Directions for this task ->
Below this line is a set of entries; quote exactly the lines from the line that contains "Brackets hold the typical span" to the line that contains "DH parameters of", both lines included.

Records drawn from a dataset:
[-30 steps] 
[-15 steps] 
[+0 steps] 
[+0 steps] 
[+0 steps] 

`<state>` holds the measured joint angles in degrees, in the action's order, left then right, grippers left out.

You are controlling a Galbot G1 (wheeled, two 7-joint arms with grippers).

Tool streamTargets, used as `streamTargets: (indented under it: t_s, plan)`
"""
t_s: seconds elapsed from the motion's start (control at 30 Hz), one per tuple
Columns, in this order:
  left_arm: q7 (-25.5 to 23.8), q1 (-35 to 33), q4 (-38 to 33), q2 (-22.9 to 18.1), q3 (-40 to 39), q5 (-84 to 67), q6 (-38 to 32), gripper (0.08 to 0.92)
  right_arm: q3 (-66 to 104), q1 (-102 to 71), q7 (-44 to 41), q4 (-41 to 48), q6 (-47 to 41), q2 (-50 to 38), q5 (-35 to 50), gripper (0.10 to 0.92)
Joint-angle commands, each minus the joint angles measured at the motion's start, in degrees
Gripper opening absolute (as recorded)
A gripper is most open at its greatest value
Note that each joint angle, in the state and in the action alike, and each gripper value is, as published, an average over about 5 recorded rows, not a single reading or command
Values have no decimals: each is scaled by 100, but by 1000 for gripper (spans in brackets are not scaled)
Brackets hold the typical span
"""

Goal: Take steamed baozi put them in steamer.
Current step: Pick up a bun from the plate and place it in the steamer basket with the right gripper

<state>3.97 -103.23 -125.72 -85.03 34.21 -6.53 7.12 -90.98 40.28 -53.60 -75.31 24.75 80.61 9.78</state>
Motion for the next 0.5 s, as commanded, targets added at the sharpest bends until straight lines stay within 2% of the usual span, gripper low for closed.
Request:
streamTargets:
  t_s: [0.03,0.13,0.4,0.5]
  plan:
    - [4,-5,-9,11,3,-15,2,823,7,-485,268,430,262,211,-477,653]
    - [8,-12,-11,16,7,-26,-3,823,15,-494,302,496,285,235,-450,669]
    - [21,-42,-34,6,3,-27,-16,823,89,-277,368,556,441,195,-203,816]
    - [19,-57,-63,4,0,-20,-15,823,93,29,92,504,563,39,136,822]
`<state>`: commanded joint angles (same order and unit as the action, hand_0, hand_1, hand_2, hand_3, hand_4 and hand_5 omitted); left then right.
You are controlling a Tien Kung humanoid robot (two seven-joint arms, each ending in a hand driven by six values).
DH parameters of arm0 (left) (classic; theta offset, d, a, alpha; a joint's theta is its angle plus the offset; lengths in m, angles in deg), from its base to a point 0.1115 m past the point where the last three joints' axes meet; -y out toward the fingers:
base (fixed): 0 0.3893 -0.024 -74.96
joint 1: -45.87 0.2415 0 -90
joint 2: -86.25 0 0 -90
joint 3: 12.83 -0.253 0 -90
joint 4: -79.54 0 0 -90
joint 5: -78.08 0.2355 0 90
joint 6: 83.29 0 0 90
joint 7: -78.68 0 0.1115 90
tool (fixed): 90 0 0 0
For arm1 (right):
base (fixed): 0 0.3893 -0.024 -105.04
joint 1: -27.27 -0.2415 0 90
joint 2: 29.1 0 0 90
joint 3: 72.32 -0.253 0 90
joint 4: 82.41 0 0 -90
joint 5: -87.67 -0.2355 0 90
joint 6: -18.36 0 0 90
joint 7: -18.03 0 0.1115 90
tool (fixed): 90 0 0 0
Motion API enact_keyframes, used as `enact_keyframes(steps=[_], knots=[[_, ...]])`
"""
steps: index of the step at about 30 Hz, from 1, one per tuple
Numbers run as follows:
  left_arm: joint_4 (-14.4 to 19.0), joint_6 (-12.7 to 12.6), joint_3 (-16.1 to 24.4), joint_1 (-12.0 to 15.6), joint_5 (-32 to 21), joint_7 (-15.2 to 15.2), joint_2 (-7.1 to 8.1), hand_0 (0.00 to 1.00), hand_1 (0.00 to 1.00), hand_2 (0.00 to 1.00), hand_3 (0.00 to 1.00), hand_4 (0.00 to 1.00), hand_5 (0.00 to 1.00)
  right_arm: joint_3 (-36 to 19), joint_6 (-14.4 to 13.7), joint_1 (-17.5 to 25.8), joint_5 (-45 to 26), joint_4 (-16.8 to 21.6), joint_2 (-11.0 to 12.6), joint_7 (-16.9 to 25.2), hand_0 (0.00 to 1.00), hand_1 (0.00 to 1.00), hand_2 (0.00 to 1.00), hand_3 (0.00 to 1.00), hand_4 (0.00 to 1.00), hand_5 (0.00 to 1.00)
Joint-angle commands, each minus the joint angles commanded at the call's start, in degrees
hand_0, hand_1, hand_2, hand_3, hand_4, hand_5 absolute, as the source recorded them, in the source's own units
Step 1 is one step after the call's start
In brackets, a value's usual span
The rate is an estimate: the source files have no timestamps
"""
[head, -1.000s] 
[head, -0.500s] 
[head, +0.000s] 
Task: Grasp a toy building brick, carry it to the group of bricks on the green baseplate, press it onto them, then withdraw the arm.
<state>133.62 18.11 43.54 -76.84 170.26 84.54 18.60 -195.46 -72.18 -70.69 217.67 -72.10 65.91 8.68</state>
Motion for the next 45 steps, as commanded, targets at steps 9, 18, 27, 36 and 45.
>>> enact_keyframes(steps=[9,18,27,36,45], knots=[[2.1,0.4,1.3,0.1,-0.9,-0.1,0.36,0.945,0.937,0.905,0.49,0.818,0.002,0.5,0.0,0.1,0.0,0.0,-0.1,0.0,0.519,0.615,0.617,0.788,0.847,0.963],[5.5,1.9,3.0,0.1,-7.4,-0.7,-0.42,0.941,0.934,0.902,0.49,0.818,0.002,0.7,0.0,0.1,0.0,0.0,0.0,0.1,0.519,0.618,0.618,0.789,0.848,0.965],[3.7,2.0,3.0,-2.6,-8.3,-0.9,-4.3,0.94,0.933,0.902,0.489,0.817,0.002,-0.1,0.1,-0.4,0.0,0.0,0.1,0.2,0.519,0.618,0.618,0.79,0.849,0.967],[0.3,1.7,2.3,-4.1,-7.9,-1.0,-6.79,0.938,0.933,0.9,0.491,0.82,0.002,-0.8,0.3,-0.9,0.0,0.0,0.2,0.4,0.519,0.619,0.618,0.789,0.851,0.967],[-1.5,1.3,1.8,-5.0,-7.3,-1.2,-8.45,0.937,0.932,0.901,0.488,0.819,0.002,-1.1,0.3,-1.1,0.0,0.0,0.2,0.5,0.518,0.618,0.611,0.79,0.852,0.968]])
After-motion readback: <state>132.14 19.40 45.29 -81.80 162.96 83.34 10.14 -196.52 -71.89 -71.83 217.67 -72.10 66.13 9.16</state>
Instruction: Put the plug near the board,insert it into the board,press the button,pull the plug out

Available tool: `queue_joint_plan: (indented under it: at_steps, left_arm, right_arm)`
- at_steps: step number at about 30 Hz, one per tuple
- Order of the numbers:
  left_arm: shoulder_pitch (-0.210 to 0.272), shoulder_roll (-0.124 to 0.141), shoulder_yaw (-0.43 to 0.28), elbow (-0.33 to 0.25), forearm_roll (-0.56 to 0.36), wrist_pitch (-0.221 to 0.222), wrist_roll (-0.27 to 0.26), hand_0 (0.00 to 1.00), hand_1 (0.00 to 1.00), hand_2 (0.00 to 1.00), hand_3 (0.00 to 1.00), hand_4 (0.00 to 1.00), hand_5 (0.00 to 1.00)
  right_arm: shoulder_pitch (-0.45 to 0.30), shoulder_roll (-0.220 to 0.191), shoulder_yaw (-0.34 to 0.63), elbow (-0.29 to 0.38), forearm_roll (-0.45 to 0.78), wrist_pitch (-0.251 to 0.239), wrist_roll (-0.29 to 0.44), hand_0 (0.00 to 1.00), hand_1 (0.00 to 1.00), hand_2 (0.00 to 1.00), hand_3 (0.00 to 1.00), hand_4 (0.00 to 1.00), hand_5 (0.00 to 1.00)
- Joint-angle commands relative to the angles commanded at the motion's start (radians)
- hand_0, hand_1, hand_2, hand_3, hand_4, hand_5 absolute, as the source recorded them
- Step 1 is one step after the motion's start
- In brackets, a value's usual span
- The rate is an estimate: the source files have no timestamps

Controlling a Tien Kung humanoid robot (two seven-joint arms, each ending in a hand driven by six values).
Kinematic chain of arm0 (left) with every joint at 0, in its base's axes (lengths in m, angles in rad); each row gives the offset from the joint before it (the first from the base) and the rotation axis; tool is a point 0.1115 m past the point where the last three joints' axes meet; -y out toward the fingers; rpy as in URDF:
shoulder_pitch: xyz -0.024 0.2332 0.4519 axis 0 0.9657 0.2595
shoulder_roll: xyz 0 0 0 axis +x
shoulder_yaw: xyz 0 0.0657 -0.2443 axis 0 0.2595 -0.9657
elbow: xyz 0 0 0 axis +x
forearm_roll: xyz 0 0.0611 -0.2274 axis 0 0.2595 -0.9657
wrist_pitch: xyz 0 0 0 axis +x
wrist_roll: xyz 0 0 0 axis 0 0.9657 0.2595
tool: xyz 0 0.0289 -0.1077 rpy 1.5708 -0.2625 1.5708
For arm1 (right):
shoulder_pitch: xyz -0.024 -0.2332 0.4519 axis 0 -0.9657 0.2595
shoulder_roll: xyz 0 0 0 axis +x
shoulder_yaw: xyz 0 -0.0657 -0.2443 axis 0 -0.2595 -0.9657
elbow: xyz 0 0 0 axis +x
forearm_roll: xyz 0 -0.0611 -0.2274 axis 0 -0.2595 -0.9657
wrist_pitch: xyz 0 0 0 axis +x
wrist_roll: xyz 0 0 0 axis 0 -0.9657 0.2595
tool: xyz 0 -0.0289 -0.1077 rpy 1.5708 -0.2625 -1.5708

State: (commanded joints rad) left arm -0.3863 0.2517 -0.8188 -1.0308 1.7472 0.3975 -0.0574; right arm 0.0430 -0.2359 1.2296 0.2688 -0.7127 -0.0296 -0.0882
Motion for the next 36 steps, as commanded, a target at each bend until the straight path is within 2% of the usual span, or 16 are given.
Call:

Written response ->
Brackets hold the typical span
"""

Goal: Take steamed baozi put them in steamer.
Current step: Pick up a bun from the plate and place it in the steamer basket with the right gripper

<state>3.97 -103.23 -125.72 -85.03 34.21 -6.53 7.12 -90.98 40.28 -53.60 -75.31 24.75 80.61 9.78</state>
Motion for the next 0.5 s, as commanded, targets added at the sharpest bends until straight lines stay within 2% of the usual span, gripper low for closed.
Request:
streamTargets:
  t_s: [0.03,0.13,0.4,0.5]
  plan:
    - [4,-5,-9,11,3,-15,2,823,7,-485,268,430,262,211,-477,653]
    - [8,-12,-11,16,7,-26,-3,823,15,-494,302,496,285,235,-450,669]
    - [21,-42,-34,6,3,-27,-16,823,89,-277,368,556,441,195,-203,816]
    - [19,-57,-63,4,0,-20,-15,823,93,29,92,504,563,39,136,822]
`<state>`: commanded joint angles (same order and unit as the action, hand_0, hand_1, hand_2, hand_3, hand_4 and hand_5 omitted); left then right.
You are controlling a Tien Kung humanoid robot (two seven-joint arms, each ending in a hand driven by six values).
DH parameters of arm0 (left) (classic; theta offset, d, a, alpha; a joint's theta is its angle plus the offset; lengths in m, angles in deg), from its base to a point 0.1115 m past the point where the last three joints' axes meet; -y out toward the fingers:

The exercise requires no additional output.